*INPUT DATA:*
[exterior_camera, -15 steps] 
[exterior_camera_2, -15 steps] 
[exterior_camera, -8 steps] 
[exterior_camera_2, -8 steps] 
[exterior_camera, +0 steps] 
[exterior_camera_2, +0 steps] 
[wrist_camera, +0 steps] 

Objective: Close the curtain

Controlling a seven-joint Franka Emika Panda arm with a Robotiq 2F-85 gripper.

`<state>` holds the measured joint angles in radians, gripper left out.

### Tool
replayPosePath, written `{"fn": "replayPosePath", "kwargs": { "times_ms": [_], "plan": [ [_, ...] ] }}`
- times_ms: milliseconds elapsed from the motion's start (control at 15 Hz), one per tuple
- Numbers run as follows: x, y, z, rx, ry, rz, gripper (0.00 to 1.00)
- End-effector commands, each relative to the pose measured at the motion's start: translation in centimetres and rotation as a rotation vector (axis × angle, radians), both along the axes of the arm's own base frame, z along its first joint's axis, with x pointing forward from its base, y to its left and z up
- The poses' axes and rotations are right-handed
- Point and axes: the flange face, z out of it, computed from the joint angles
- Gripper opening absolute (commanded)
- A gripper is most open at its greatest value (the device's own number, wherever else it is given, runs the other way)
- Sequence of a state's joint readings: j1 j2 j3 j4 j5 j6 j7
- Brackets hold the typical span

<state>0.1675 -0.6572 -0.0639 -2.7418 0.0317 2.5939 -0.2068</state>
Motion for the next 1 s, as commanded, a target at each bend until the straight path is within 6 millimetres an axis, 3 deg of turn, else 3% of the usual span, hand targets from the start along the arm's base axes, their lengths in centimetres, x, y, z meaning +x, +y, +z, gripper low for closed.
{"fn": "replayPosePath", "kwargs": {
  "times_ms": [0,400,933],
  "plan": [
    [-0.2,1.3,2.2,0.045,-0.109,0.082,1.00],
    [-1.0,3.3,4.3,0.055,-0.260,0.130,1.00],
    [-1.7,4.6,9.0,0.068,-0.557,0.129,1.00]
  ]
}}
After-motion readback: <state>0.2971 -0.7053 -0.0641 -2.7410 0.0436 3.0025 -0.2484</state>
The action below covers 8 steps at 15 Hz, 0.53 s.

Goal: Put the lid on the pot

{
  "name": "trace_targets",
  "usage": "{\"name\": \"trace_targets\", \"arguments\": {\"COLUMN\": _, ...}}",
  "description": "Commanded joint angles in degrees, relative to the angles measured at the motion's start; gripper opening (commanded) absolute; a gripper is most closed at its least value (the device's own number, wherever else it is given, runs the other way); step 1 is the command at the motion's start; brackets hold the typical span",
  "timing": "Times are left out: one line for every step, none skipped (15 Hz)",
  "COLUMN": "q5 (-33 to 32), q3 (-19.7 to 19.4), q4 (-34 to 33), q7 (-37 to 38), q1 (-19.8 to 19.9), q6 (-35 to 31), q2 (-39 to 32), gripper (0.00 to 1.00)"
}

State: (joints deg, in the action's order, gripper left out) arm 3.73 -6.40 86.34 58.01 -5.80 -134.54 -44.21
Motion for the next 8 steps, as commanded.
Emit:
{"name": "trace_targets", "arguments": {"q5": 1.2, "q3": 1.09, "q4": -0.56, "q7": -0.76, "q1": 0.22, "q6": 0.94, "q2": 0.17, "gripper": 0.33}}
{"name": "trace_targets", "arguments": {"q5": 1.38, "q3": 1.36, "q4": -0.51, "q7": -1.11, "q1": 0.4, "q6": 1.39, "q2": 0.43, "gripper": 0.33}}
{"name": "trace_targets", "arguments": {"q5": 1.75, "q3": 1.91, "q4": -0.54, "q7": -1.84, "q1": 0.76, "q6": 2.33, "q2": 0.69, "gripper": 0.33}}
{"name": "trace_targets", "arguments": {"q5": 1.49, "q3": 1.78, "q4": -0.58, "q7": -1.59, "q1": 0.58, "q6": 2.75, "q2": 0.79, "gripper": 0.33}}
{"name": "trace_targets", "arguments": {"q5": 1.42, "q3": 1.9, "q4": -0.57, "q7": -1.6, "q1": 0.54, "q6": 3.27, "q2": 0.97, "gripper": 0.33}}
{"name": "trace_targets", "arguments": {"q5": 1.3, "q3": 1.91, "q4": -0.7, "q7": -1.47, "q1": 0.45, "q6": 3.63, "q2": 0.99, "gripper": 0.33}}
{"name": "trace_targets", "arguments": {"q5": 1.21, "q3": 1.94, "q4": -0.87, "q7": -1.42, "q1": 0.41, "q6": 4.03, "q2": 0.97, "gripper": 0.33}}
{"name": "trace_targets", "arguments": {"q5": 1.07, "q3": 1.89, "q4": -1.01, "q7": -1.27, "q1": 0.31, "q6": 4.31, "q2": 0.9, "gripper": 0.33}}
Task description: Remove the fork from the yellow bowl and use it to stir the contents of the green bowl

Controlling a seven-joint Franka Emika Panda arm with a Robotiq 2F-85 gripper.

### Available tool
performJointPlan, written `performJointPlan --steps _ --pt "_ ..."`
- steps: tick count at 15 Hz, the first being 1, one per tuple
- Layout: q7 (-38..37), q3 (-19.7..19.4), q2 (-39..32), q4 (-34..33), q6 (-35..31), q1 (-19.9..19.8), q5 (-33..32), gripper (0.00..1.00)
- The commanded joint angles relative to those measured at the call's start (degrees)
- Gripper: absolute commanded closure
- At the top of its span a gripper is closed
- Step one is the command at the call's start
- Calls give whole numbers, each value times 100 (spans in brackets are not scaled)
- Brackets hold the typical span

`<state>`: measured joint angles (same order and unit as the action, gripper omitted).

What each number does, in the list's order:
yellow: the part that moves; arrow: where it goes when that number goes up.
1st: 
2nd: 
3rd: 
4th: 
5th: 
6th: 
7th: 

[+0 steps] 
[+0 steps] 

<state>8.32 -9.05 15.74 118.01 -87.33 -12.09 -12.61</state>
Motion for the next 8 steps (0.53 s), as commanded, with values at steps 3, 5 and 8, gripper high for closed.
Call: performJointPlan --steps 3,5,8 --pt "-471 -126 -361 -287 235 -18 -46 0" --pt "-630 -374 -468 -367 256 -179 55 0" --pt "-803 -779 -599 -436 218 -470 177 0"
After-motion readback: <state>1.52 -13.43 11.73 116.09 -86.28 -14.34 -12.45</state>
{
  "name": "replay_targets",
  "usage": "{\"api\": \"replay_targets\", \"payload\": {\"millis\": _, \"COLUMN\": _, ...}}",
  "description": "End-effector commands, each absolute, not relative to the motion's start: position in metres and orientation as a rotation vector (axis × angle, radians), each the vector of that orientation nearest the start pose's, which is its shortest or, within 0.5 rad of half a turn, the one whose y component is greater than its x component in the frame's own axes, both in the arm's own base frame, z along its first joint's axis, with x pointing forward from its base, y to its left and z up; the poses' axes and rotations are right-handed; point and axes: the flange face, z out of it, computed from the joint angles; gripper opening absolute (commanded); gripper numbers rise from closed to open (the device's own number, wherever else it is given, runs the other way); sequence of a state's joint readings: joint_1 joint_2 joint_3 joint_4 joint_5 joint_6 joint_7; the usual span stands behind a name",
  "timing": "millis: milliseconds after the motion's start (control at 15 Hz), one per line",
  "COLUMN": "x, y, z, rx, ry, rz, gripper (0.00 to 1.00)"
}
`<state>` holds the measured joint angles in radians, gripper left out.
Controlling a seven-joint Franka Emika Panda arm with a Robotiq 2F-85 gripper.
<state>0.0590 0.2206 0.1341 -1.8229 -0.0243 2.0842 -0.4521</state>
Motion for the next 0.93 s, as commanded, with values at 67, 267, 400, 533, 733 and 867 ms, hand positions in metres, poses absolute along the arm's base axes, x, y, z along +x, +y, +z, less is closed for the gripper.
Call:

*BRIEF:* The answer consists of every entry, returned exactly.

*REPLY:*
[exterior_camera, -15 steps] 
[exterior_camera_2, -15 steps] 
[exterior_camera, -8 steps] 
[exterior_camera_2, -8 steps] 
[exterior_camera, +0 steps] 
[exterior_camera_2, +0 steps] 
[wrist_camera, +0 steps] 

Objective: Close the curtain

Controlling a seven-joint Franka Emika Panda arm with a Robotiq 2F-85 gripper.

`<state>` holds the measured joint angles in radians, gripper left out.

### Tool
replayPosePath, written `{"fn": "replayPosePath", "kwargs": { "times_ms": [_], "plan": [ [_, ...] ] }}`
- times_ms: milliseconds elapsed from the motion's start (control at 15 Hz), one per tuple
- Numbers run as follows: x, y, z, rx, ry, rz, gripper (0.00 to 1.00)
- End-effector commands, each relative to the pose measured at the motion's start: translation in centimetres and rotation as a rotation vector (axis × angle, radians), both along the axes of the arm's own base frame, z along its first joint's axis, with x pointing forward from its base, y to its left and z up
- The poses' axes and rotations are right-handed
- Point and axes: the flange face, z out of it, computed from the joint angles
- Gripper opening absolute (commanded)
- A gripper is most open at its greatest value (the device's own number, wherever else it is given, runs the other way)
- Sequence of a state's joint readings: j1 j2 j3 j4 j5 j6 j7
- Brackets hold the typical span

<state>0.1675 -0.6572 -0.0639 -2.7418 0.0317 2.5939 -0.2068</state>
Motion for the next 1 s, as commanded, a target at each bend until the straight path is within 6 millimetres an axis, 3 deg of turn, else 3% of the usual span, hand targets from the start along the arm's base axes, their lengths in centimetres, x, y, z meaning +x, +y, +z, gripper low for closed.
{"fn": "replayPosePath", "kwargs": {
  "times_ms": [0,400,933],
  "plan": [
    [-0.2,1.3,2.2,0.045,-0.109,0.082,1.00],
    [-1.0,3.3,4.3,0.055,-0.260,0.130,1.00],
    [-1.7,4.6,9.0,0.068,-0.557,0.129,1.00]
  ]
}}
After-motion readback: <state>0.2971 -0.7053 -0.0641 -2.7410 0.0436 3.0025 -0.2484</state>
The action below covers 8 steps at 15 Hz, 0.53 s.

Goal: Put the lid on the pot

{
  "name": "trace_targets",
  "usage": "{\"name\": \"trace_targets\", \"arguments\": {\"COLUMN\": _, ...}}",
  "description": "Commanded joint angles in degrees, relative to the angles measured at the motion's start; gripper opening (commanded) absolute; a gripper is most closed at its least value (the device's own number, wherever else it is given, runs the other way); step 1 is the command at the motion's start; brackets hold the typical span",
  "timing": "Times are left out: one line for every step, none skipped (15 Hz)",
  "COLUMN": "q5 (-33 to 32), q3 (-19.7 to 19.4), q4 (-34 to 33), q7 (-37 to 38), q1 (-19.8 to 19.9), q6 (-35 to 31), q2 (-39 to 32), gripper (0.00 to 1.00)"
}

State: (joints deg, in the action's order, gripper left out) arm 3.73 -6.40 86.34 58.01 -5.80 -134.54 -44.21
Motion for the next 8 steps, as commanded.
Emit:
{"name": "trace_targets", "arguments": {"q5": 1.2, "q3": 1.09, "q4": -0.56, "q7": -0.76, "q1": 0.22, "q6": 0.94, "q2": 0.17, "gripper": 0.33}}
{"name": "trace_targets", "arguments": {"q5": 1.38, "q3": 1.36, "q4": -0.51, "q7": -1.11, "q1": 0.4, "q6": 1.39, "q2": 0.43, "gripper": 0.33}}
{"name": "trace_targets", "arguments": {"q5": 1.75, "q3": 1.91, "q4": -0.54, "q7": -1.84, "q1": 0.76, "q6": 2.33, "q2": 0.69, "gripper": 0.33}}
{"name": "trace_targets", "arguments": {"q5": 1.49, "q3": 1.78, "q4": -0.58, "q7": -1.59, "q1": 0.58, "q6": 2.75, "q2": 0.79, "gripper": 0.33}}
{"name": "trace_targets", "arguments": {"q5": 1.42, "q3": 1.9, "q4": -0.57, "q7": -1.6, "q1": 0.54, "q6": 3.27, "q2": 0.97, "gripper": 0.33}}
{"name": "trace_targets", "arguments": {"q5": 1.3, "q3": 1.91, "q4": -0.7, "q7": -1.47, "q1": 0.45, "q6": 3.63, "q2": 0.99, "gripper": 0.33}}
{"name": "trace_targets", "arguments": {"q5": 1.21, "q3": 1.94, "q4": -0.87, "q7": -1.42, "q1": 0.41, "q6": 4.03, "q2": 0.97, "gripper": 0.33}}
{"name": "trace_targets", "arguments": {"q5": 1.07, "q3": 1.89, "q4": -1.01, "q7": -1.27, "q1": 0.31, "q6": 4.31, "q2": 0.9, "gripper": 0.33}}
Task description: Remove the fork from the yellow bowl and use it to stir the contents of the green bowl

Controlling a seven-joint Franka Emika Panda arm with a Robotiq 2F-85 gripper.

### Available tool
performJointPlan, written `performJointPlan --steps _ --pt "_ ..."`
- steps: tick count at 15 Hz, the first being 1, one per tuple
- Layout: q7 (-38..37), q3 (-19.7..19.4), q2 (-39..32), q4 (-34..33), q6 (-35..31), q1 (-19.9..19.8), q5 (-33..32), gripper (0.00..1.00)
- The commanded joint angles relative to those measured at the call's start (degrees)
- Gripper: absolute commanded closure
- At the top of its span a gripper is closed
- Step one is the command at the call's start
- Calls give whole numbers, each value times 100 (spans in brackets are not scaled)
- Brackets hold the typical span

`<state>`: measured joint angles (same order and unit as the action, gripper omitted).

What each number does, in the list's order:
yellow: the part that moves; arrow: where it goes when that number goes up.
1st: 
2nd: 
3rd: 
4th: 
5th: 
6th: 
7th: 

[+0 steps] 
[+0 steps] 

<state>8.32 -9.05 15.74 118.01 -87.33 -12.09 -12.61</state>
Motion for the next 8 steps (0.53 s), as commanded, with values at steps 3, 5 and 8, gripper high for closed.
Call: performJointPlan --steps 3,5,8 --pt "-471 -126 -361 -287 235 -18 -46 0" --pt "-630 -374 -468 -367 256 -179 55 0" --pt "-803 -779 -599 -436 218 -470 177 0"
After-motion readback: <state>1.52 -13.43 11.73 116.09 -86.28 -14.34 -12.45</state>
{
  "name": "replay_targets",
  "usage": "{\"api\": \"replay_targets\", \"payload\": {\"millis\": _, \"COLUMN\": _, ...}}",
  "description": "End-effector commands, each absolute, not relative to the motion's start: position in metres and orientation as a rotation vector (axis × angle, radians), each the vector of that orientation nearest the start pose's, which is its shortest or, within 0.5 rad of half a turn, the one whose y component is greater than its x component in the frame's own axes, both in the arm's own base frame, z along its first joint's axis, with x pointing forward from its base, y to its left and z up; the poses' axes and rotations are right-handed; point and axes: the flange face, z out of it, computed from the joint angles; gripper opening absolute (commanded); gripper numbers rise from closed to open (the device's own number, wherever else it is given, runs the other way); sequence of a state's joint readings: joint_1 joint_2 joint_3 joint_4 joint_5 joint_6 joint_7; the usual span stands behind a name",
  "timing": "millis: milliseconds after the motion's start (control at 15 Hz), one per line",
  "COLUMN": "x, y, z, rx, ry, rz, gripper (0.00 to 1.00)"
}
`<state>` holds the measured joint angles in radians, gripper left out.
Controlling a seven-joint Franka Emika Panda arm with a Robotiq 2F-85 gripper.
<state>0.0590 0.2206 0.1341 -1.8229 -0.0243 2.0842 -0.4521</state>
Motion for the next 0.93 s, as commanded, with values at 67, 267, 400, 533, 733 and 867 ms, hand positions in metres, poses absolute along the arm's base axes, x, y, z along +x, +y, +z, less is closed for the gripper.
Call:

That wraps up the exercise.